“Perfect timing.”
“That’s the plan.” She stopped at another junction and checked a small slate she’d pulled from her pocket. “The patrol should be passing the eastern checkpoint in thirty seconds. We’ll wait here.”
I moved beside her, close enough to see the slate’s display. Security feeds. Camera angles. Patrol positions. She’d hacked into Tarsus’s system.
“When did you do this?” I asked.
“Months ago. Flinx got me access.” She zoomed in on one of the feeds. “There. Krelaxian guard, eastern corridor. Right on schedule.”
We watched the guard pass through the frame and disappear.
“He’ll circle back in eighteen minutes,” she said. “That gives us enough time to reach the office wing and verify the secondary route.”
“You’ve been planning this escape for a long time,” I said.
“Two years.” She turned left, then right, navigating the maze without hesitation. “Every route. Every contingency. Every possible complication. I’ve mapped all of it.”
“Why wait so long?”
“Because rushing gets you killed.” She stopped at a maintenance panel and pulled it open. “I needed resources. Contacts. The right timing. You don’t escape from someone like Tarsus by running. You escape by being better prepared than he is.”
Smart. Methodical. Exactly what I’d expected from her.
Footsteps echoed from the corridor behind us.
Heavy.

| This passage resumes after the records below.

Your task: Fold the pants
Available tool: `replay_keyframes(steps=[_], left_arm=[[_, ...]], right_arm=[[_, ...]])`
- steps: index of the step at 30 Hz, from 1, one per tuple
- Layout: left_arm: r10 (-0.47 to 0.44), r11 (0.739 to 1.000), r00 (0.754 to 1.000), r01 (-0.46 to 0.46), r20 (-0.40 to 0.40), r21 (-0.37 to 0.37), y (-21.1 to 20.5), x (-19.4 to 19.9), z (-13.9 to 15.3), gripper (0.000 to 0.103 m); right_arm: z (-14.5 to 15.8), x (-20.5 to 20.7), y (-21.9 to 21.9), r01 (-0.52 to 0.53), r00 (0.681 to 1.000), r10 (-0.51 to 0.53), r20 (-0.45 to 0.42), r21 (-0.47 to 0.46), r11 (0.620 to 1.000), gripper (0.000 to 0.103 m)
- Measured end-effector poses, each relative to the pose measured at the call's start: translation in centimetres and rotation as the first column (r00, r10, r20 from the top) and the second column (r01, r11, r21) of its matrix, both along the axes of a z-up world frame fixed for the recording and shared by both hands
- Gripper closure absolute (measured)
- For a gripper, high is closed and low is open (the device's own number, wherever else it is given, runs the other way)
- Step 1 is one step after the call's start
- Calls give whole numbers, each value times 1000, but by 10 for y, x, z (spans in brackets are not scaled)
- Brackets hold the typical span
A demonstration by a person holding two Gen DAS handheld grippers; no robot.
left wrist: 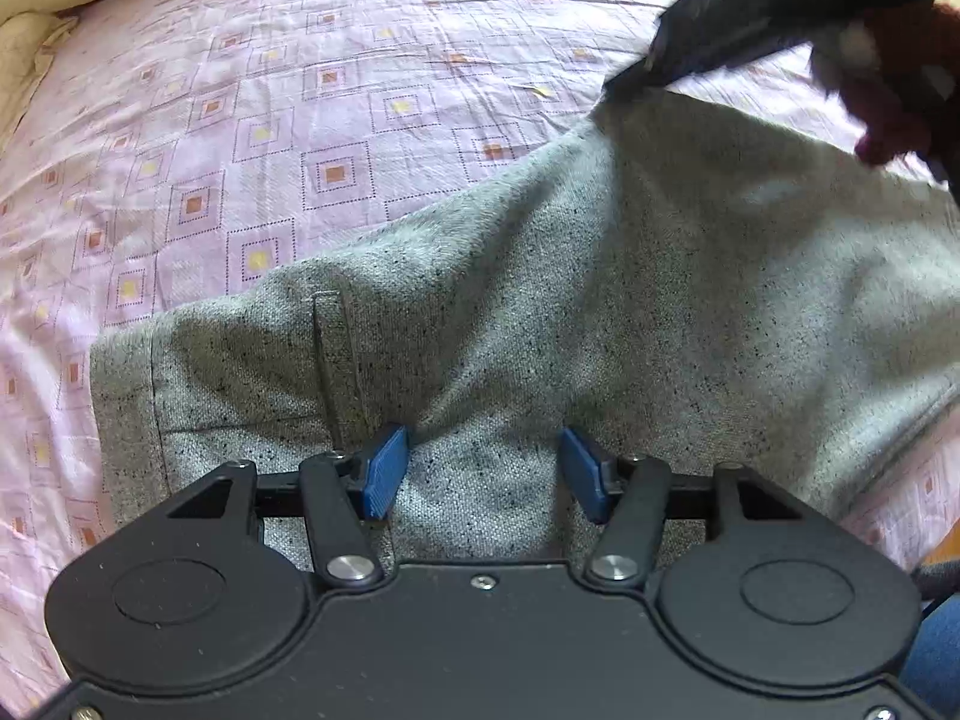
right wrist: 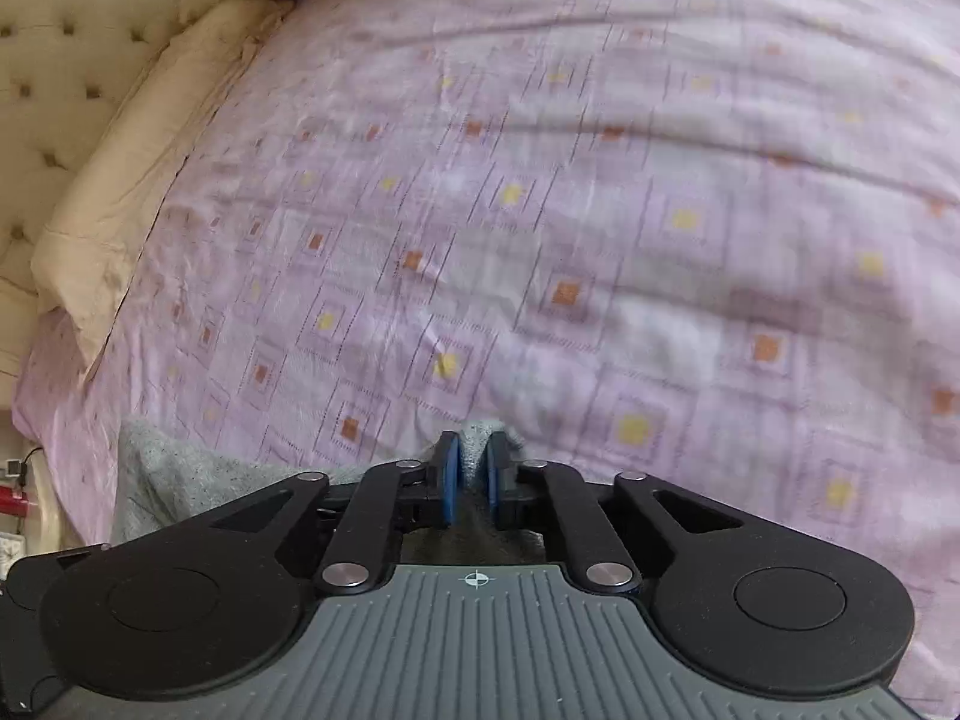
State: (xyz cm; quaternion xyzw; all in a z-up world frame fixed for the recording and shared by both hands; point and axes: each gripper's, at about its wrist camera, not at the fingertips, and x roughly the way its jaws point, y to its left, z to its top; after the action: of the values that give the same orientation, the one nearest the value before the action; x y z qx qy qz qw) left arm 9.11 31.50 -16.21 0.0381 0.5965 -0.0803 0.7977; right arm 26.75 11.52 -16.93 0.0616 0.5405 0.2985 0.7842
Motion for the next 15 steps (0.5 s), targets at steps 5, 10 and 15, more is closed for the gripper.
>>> replay_keyframes(steps=[5, 10, 15], left_arm=[[-16, 1000, 1000, 16, 0, 16, -2, 3, 16, 47], [-1, 998, 997, 6, 74, -67, -8, 8, 41, 47], [-24, 999, 1000, 24, 13, -32, -23, 8, 18, 46]], right_arm=[[37, -9, -74, 254, 966, -258, 23, 113, 961, 92], [33, -69, -81, 201, 980, -201, -13, 19, 979, 92], [-14, -149, -79, 214, 961, -239, -137, -178, 961, 92]])
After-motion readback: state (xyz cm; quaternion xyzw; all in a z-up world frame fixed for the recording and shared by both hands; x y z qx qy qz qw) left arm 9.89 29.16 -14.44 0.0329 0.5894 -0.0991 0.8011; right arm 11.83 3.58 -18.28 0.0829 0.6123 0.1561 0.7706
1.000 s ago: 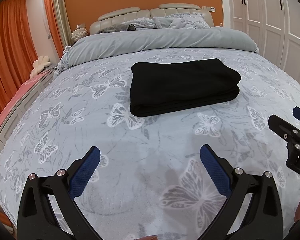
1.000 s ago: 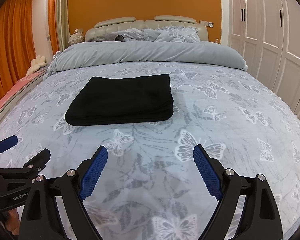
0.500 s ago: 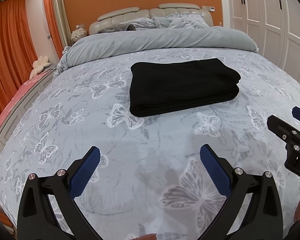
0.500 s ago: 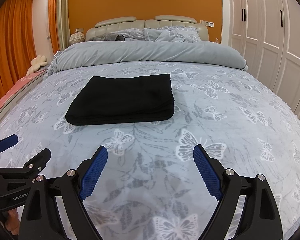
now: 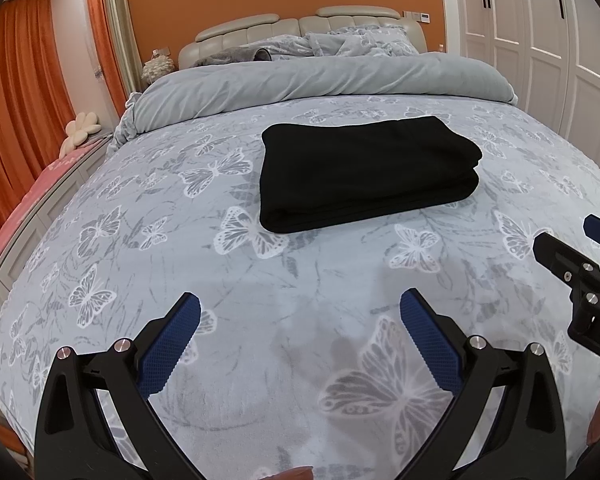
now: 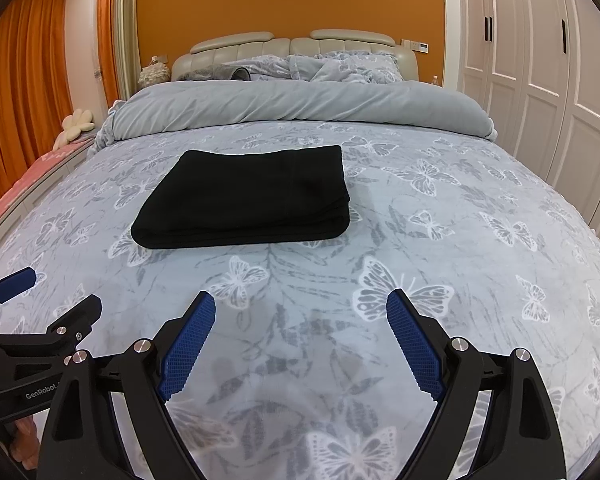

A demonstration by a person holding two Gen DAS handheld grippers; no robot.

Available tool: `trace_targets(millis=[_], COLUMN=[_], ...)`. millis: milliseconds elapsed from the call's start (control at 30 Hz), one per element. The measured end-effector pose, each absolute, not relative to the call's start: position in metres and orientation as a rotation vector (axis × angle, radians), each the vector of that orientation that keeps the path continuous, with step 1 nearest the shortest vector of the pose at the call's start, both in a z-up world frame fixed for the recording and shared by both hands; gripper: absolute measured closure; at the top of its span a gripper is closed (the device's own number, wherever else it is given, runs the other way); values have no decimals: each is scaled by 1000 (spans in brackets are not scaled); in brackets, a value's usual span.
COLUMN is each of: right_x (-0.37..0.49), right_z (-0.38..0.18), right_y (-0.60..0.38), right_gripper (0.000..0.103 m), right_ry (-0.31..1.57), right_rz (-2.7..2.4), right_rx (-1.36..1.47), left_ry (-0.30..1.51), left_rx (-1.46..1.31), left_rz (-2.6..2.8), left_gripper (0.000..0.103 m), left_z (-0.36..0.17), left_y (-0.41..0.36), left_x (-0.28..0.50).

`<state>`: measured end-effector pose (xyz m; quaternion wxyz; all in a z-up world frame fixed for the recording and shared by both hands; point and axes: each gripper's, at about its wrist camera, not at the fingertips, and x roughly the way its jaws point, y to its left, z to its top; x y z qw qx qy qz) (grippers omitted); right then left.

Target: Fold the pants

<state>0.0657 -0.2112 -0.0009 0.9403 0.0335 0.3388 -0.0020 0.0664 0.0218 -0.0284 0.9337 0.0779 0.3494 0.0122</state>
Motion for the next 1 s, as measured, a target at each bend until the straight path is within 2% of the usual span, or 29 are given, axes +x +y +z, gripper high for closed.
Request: trace_targets(millis=[400, 700, 1000], right_x=[64, 65, 66], right_z=[-4, -7, -7], right_y=[-210, -211, -215], right_gripper=[18, 18, 18], right_ry=[697, 702, 705], right_rz=[3, 13, 18], right_rx=[63, 60, 58], left_ry=[744, 680, 732], left_rx=[100, 130, 153], left_rz=[17, 16, -28], left_gripper=[5, 5, 5], left_z=[-29, -24, -29], left_y=[32, 24, 17], left_x=[70, 63, 63])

Multiple sets. Not the scheduled patrol.
“Move,” Carys said immediately. She grabbed my arm and pulled me toward a maintenance shaft I hadn’t noticed. “Inside. Now.”
The shaft was small. Cramped but manageable for two if they pressed close.
She pushed me in first, then squeezed in after me, pulling the access panel shut behind her.
Darkness.
Complete darkness except for the thin line of light around the panel’s edges.
The footsteps grew louder. Closer. Two guards, maybe three. Speaking Krelaxian standard. Something about a system alert in this sector.
Carys pressed against me. Necessary. Unavoidable. The shaft was too small for any distance between us. Her back against my chest. My arms around her to keep us both stable. Her breathing quiet but rapid. Adrenaline. Fear. The same response I was managing in my own system.
The guards stopped right outside the panel.
“False alarm,” one said. “Environmental sensors malfunctioning again.”
“Should we report it?”
“Not worth the paperwork. Just reset the system.”
Metal scraped against metal. They were opening a nearby panel. Checking systems. Taking their time.
Carys’s heartbeat was a heavy thud against my forearm. I could feel every beat. Every breath. The warmth of her through the thin fabric of her shirt.
My fangs ached.
Vinduthi response to close proximity. To adrenaline. To the combination of threat and attraction that made my instincts war against my control.
I focused on staying still. Staying silent. Staying professional.